For our introduction to neural networks on FPGAs, we used a variation on the MNIST dataset made for sign language recognition. It keeps the same 28×28 greyscale image style used by the MNIST dataset released in 1999. As we noted in our previous article though, this dataset is very limiting and when trying to apply it to hand gestures ‘in the wild,’ we had poor performance. We can attempt to improve performance by having the images more resemble those used in the ImageNet database, which are higher resolution with colour. We could also improve our accuracy by improving the dataset itself, providing more original data through techniques such as crowd sourcing. With these improvements we may be able to reach the level of technology present in 2012, but we are still left with a AI that has flaws that cannot be fixed with improving the dataset alone, but instead requires us to think of new techniques
- No J or Z: The dataset does not include the letters J or Z as these letters require gesture motions, which is not particularly helpful if we are trying to spell out words. We need an AI that can recognise gesture motions from video. This may also help with the other letters as instead of waiting for the final finished pose, we can get the AI to predict what the next letter will be before the user has made the perfect sign gesture, much like how a human would.

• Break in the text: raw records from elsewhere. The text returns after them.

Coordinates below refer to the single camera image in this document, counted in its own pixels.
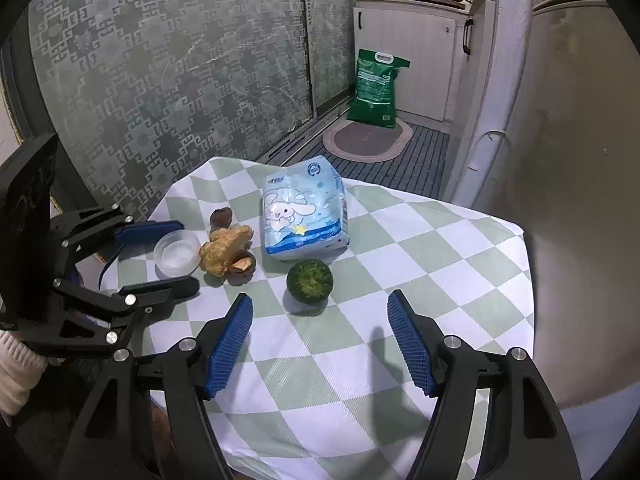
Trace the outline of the person's left hand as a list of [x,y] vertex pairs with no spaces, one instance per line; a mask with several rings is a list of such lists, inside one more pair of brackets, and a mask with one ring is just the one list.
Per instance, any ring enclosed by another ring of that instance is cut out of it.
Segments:
[[0,411],[0,416],[2,418],[2,420],[6,423],[6,426],[8,427],[14,427],[16,425],[16,421],[17,421],[17,414],[13,413],[13,412],[7,412],[7,411]]

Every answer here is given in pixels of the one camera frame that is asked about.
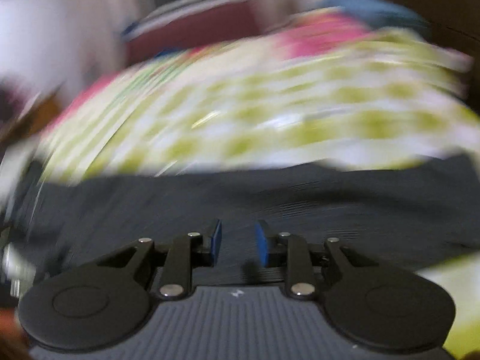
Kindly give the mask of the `wooden desk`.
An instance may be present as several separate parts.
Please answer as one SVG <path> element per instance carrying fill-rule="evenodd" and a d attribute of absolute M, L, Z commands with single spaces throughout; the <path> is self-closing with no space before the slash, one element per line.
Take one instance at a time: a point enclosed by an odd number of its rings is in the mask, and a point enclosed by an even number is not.
<path fill-rule="evenodd" d="M 1 127 L 1 147 L 40 133 L 62 112 L 60 88 L 27 100 L 18 117 Z"/>

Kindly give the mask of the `green white checkered bedsheet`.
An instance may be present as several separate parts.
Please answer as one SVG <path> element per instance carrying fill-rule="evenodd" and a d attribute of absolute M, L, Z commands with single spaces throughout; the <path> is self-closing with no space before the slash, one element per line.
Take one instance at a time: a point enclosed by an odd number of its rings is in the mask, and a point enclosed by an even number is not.
<path fill-rule="evenodd" d="M 479 248 L 416 271 L 336 236 L 324 267 L 289 258 L 275 282 L 195 282 L 158 267 L 141 237 L 57 274 L 10 239 L 17 189 L 110 176 L 178 176 L 316 164 L 404 170 L 468 156 L 479 116 L 465 57 L 383 29 L 329 53 L 284 58 L 271 37 L 183 51 L 101 84 L 1 164 L 3 359 L 477 359 Z"/>

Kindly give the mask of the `pink floral blanket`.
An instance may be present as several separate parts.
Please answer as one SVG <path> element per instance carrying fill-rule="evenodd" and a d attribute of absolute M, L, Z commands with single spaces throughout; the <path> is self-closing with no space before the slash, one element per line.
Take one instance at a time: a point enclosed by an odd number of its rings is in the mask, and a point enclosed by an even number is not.
<path fill-rule="evenodd" d="M 287 59 L 325 54 L 344 43 L 365 38 L 371 29 L 336 8 L 310 10 L 291 17 L 274 35 L 275 48 Z"/>

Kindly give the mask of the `beige curtain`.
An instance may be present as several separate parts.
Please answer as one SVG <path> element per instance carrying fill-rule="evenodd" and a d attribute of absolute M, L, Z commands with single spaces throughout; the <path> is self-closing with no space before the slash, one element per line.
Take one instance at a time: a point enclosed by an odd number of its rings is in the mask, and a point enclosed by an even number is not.
<path fill-rule="evenodd" d="M 80 56 L 99 75 L 125 66 L 122 33 L 151 8 L 151 0 L 73 0 L 81 34 Z"/>

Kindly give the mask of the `dark grey checked pants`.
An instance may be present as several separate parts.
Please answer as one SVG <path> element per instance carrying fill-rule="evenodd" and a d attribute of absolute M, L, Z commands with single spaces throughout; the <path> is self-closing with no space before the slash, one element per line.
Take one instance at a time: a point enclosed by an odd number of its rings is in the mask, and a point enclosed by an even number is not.
<path fill-rule="evenodd" d="M 40 272 L 57 274 L 141 237 L 168 243 L 222 222 L 220 257 L 197 284 L 281 279 L 265 270 L 255 226 L 321 243 L 336 236 L 370 257 L 416 271 L 479 248 L 479 178 L 468 156 L 404 170 L 285 169 L 43 182 L 33 164 L 11 210 L 10 240 Z"/>

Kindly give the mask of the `blue pillow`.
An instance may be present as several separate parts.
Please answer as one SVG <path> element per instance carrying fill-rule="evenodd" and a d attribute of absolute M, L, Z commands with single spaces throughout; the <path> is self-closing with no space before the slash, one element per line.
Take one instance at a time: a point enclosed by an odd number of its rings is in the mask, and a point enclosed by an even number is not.
<path fill-rule="evenodd" d="M 340 8 L 373 29 L 397 27 L 427 32 L 430 25 L 414 10 L 386 0 L 323 0 L 318 8 Z"/>

- One hand only please: Our AI was trained with a perfectly cropped image of a single hand, but in actual applications things are rarely this simple. We need to be able to distinguish between multiple hands in the same video and recognise what each hand is doing.
Fortunately, modern techniques allow us to solve both issues to create an AI that could be used outside of a lab environment. Our first intuition is that to recognise J and Z we are going to need temporal information, meaning that we need to know what happened before and after the frame to know if a particular pose corresponds to J or Z. This means that we need an AI that can recognise a hand gesture within a video, which we will call the gesture recognizer. If we feed a neural network a video of multiple hands in it though, this may confuse the AI. Instead we can train a neural network to specifically recognise and localise hands within an image using a bounding box. We can then crop the video according to this localisation and ensure that only one hand is fed into the gesture recognizer. In this part, we will be looking at different CNNs for object detection and localisation.
Recognising and localising hands
Let us consider this “in the wild” video of a user performing the J gesture motion with one hand, whilst the other hand is in the frame. We need to isolate the two hands and independently check if either of them is performing a sign. We do not just detect if there is an object in the frame, but we also try to find where it is in the image. The easiest way of doing this is training a CNN to not only predict the class of the object but also the position of the object (often in the form of the x y co-ordinates for its centre and also its height and width). This puts extra requirements on our dataset to contain this information, but for now we will assume we have the perfect dataset. This method works nicely if we assume that there is only one hand in our image, but we need to handle multiple hands.
The most intuitive way of detecting multiple hands is through an exhaustive search. We simply sweep windows of different sizes across our image and feed that into a hand detecting neural network. The windows that pass a certain threshold in each region are then classified as objects. The problem though is that multiple windows may detect the exact same hand. To solve this we have our CNN output an additional “objectness” score that estimates the probability of a hand being in the image. We can then find the bounding box with the highest score and remove any overlapping boxes. The problem with this method is that we are sweeping over the entire image multiple times making it very computationally heavy.
Region-based Convolutional Neural Network
One way of reducing the computations is to be smarter about where we look for objects, which is what Region-based Convolutional Neural Network (2014) or “R-CNN” attempts. Instead of sweeping across the image, we perform a “selective search” on the region. This means that we segment the photo into different regions according to the location and colour. We can then group all these different segments together to form larger regions of interest (ROIs), until we have around ~2K regions. We then reshape these regions into a box that can then be fed into the neural network for prediction. This neural network can be any pre-trained neural network (VGG-16 is a popular choice). We then train an SVM to classify the difference between the object and background. Finally, we decide the bounding box of the object using linear regression. This method required a lot of training of multiple models and also we need to feed around 2000 regions into a neural network making it slow, averaging around 47 seconds per image on a GPU.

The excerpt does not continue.